February 2, “Candlemas” or the Feast of the Presentation of the Lord, as it is now titled, makes me pause to remember Anna, every year.
Anna the prophet that is, who appears in the story of the so-called purification of the Blessed Virgin Mary, as prescribed in the Hebrew Bible for the ritual purification of a mother after the birth of a son. The Lukan account of this event (Luke 2:22-38) keeps Anna, the prophet, silent, all the while putting beautiful words into the mouth of Simeon. These words, the Nunc Dimittis (per the Latin words with which the canticle begins), became an important part of the liturgical tradition of prayers. No “Canticle of Anna” is recorded. There is merely a summary description of her as giving thanks to God and witnessing to others about the importance of the Christ child.
And every year, I wonder anew what a “Canticle of Anna” might have sounded like.
But while Anna remains wordless in the Gospel according to Luke, she actually does begin to speak, or at least to communicate, in Christian visual art. Often she does so by using her hands, in a form of sign language. Sign languages, by the way, are increasingly recognized as atural languages, with their own properties that are distinct from oral languages. Thus, in the U.S., for example, American Sign Language has become widely accepted in colleges for foreign language credit. I was also recently reminded of the importance of hand-gestures as a way of communicating in much earlier times. In the late antique context of the fourth century, Gregory of Nyssa’s Life of Macrina describes how, on the last day of her life and with her voice failing, Macrina prayed in hand gestures.

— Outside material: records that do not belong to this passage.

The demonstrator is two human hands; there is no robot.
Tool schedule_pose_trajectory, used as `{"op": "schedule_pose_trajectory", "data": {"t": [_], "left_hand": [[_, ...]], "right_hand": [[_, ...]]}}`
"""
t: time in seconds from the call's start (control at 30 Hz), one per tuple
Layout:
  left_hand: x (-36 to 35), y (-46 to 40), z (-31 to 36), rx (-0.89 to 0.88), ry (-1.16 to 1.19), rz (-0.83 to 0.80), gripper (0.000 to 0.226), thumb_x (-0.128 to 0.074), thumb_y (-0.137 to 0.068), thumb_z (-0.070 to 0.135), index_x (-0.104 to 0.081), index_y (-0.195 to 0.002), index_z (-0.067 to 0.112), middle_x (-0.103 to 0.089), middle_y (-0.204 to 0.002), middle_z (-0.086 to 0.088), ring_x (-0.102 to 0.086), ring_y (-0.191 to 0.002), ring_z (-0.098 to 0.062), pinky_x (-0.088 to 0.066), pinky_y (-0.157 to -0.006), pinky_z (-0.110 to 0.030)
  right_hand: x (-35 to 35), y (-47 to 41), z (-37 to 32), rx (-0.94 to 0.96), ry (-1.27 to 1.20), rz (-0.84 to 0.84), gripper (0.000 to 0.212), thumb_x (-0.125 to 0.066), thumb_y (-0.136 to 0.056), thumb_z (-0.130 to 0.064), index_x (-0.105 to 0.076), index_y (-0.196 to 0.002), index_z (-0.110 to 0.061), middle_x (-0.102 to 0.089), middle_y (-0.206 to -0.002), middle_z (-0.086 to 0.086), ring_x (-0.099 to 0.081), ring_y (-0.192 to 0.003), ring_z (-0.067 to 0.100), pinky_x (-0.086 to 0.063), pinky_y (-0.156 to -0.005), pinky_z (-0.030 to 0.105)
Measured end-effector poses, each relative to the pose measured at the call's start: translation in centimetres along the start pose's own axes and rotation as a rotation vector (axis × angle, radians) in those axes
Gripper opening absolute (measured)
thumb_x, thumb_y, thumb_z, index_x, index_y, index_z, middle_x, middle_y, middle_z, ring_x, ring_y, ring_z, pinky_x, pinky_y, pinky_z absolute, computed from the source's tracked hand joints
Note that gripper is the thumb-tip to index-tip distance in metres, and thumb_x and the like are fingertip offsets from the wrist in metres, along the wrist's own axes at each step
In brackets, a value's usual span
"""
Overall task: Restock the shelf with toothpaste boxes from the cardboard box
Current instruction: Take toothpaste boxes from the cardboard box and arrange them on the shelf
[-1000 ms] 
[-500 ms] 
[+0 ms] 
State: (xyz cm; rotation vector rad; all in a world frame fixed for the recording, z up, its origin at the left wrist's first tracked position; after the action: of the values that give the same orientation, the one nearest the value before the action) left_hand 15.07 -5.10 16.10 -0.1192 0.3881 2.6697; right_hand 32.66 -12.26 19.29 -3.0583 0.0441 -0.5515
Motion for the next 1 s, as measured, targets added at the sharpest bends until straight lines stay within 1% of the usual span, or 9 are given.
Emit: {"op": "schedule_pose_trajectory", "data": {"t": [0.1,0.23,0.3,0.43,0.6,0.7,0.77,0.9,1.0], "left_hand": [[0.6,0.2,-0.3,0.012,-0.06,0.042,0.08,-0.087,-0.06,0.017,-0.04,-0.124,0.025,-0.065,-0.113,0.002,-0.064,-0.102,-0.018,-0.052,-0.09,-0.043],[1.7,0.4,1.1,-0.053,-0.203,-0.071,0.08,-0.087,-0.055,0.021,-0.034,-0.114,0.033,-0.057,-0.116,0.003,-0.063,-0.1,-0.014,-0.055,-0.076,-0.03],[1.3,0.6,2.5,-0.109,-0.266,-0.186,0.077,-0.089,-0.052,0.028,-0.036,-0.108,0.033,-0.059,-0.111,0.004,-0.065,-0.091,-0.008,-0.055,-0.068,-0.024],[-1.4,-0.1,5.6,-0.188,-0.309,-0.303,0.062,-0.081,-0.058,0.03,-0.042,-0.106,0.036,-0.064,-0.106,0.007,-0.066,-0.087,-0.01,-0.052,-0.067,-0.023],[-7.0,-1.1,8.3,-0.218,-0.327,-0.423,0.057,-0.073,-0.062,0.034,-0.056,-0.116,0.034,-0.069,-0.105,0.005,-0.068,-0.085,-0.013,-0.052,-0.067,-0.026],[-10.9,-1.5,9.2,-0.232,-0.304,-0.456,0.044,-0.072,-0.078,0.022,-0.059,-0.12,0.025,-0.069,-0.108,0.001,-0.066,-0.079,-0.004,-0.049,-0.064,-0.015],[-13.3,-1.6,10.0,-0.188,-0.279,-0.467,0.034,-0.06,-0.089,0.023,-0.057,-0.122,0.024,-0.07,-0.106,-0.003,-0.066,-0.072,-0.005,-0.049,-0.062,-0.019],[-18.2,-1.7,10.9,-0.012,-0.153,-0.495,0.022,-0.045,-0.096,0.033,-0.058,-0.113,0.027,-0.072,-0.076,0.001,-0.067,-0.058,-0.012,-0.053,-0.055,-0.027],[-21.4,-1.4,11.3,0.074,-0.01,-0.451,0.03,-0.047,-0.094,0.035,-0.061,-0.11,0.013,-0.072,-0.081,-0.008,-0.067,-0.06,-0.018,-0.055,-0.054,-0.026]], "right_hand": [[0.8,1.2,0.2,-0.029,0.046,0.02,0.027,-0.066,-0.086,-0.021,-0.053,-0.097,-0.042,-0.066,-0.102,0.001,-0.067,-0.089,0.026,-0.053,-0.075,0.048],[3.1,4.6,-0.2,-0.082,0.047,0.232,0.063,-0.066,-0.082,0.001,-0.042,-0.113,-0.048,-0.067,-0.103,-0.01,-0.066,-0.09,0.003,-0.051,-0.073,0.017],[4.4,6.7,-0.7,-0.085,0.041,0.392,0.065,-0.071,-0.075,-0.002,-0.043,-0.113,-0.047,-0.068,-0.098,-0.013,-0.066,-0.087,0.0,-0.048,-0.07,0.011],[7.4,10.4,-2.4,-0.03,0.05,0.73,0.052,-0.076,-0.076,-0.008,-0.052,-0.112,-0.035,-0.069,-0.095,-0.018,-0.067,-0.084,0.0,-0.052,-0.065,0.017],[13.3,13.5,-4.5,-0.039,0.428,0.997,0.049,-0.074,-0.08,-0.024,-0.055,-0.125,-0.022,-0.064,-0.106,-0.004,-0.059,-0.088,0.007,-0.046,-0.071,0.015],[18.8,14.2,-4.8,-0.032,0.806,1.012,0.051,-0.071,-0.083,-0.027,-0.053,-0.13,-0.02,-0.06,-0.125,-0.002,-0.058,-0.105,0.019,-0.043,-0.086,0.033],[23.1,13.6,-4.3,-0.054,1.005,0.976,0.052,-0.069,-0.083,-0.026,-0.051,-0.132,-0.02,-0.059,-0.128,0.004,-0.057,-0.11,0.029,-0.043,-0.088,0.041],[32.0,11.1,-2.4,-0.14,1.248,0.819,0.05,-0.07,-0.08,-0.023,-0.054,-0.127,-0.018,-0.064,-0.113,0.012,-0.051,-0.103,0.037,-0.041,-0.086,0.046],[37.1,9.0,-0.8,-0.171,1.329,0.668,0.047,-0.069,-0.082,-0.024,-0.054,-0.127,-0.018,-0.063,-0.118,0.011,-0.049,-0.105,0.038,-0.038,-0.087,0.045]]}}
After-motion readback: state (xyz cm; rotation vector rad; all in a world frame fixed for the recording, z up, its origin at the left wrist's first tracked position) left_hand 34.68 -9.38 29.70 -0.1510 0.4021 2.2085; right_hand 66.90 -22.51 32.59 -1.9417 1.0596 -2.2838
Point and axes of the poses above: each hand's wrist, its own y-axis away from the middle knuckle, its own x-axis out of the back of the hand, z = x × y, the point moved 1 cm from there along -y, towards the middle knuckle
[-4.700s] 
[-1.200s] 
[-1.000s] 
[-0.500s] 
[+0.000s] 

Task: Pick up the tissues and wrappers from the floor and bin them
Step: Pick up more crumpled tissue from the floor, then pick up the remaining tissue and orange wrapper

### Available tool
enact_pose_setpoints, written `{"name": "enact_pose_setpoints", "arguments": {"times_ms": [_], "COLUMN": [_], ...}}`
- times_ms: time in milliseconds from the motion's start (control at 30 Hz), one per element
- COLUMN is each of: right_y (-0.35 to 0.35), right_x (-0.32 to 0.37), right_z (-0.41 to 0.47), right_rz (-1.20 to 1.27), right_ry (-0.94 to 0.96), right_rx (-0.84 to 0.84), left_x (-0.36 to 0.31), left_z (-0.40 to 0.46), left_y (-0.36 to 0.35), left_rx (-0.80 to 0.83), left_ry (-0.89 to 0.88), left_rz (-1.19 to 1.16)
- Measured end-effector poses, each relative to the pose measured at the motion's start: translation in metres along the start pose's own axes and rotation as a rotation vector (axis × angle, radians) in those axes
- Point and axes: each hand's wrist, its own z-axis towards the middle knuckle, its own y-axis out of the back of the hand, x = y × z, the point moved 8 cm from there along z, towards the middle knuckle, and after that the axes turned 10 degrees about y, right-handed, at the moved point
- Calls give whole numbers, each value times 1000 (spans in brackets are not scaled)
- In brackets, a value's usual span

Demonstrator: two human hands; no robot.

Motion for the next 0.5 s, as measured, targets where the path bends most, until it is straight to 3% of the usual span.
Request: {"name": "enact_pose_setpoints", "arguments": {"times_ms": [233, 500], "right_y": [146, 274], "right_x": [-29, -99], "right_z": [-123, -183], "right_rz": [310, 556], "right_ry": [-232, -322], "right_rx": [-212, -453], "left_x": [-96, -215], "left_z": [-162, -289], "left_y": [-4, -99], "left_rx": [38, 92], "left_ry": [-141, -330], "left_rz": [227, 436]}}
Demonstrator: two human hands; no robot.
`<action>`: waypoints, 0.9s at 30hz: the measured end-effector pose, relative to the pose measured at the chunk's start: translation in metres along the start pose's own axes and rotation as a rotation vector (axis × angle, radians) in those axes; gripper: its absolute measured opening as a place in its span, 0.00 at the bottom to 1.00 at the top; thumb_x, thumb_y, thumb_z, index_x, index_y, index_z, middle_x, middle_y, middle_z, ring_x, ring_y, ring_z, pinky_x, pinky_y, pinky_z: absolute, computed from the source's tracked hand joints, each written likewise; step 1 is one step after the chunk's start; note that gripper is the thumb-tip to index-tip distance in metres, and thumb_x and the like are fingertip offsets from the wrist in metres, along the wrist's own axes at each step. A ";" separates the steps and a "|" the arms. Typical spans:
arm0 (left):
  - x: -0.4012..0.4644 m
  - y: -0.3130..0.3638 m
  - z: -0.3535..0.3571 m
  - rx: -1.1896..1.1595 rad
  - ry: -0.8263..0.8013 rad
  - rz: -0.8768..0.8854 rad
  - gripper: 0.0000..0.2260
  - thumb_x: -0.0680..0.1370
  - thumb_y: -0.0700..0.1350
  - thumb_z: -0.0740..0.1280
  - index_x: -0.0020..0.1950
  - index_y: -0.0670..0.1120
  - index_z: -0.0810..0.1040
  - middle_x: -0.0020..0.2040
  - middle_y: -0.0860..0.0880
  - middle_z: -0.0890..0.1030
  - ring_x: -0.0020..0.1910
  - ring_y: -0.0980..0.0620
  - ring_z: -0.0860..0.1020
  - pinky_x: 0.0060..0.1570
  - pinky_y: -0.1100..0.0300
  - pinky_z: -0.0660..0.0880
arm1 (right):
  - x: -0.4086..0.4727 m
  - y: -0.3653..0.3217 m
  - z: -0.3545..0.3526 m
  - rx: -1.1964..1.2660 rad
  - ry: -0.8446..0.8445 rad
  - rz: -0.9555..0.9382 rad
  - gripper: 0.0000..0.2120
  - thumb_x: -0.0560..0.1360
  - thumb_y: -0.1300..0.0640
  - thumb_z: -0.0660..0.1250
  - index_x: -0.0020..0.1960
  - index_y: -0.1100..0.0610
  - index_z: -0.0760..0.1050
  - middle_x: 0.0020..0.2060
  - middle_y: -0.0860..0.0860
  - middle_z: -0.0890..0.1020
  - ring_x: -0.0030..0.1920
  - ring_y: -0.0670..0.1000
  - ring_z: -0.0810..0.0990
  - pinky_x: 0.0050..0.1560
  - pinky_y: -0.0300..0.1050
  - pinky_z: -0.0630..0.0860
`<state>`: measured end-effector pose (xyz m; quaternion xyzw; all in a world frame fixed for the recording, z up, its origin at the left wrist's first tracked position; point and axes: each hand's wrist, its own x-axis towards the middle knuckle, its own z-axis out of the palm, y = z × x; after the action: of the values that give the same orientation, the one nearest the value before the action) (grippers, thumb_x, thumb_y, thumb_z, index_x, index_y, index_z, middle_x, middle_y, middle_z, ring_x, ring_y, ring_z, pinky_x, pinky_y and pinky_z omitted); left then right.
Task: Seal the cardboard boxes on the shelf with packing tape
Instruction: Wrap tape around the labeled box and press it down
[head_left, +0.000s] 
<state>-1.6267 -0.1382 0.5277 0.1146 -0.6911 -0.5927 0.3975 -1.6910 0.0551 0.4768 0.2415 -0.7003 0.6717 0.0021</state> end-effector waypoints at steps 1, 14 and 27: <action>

Some months ago, I revisited a beautiful representation of Anna speaking with her hands, in Giotto’s painting of “The Presentation of the Christ Child in the Temple” (ca. 1320) in the Isabella Stewart Gardner Museum in Boston, MA. Anna holds a scroll in her left hand in this painting, and gestures with her right hand. (Details here.)
I love the idea of Anna speaking up, with her hands, after Luke omits any of her actual words. But I will always wonder what the “Canticle of Anna” might have sounded like.
A Blessed Feast of Anna, the signing prophet, to all.